As a new type of capacitor–battery hybrid energy storage device, metal‐ion capacitors have attracted widespread attention because of their high‐power density while ensuring energy density and long ...lifespan. Potassium‐ion capacitors (KICs) featuring the merits of abundant potassium resources, lower standard electrode potential, and low cost have been considered as potential alternatives to lithium‐/sodium‐ion capacitors. However, KICs still face issues including unsatisfactory reaction kinetics, low energy density, and poor lifetime owing to the large radius of the potassium ion. In this Review, the importance of emerging potassium‐ion capacitor is addressed. The Review offers a brief discussion of the fundamental working principle of KICs, along with an overview of recent advances and achievements of a variety of electrode materials for dual carbon and non‐dual carbon KICs. Furthermore, electrolyte chemistry, binders as well as electrode/electrolyte interface, are summarized. Finally, existing challenges and perspectives on further development of KICs are also presented.

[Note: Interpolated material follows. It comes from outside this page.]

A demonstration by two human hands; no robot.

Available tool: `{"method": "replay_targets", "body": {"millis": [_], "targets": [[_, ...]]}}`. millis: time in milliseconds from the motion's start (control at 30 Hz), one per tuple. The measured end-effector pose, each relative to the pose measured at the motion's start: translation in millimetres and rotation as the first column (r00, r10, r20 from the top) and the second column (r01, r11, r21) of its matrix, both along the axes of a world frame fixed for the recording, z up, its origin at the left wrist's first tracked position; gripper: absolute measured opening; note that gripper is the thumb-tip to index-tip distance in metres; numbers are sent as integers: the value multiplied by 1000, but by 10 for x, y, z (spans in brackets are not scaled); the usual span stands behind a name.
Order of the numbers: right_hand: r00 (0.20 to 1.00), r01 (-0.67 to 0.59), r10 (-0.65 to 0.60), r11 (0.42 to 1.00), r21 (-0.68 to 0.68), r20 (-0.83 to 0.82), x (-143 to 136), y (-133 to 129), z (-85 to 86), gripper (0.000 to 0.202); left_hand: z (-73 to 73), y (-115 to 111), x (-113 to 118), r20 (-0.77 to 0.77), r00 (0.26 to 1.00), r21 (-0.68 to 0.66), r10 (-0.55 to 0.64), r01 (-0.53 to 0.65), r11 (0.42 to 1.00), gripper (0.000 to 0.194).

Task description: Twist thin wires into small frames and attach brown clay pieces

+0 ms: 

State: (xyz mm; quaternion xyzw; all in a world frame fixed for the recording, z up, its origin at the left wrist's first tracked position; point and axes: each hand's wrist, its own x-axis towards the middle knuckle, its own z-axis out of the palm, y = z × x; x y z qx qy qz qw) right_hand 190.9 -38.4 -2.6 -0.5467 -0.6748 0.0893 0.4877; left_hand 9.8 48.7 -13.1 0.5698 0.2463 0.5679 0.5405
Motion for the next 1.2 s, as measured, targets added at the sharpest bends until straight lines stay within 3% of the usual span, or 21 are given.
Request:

A strong building block: Potassium‐ion capacitors holding the merits of the high energy density of potassium‐ion batteries and high output power of supercapacitors are receiving intensive attention owing to the abundant resources and low standard redox potential of potassium. In this Review, the fundamental working principle, recent progress on electrode materials, and future perspective of potassium‐ion capacitors are presented.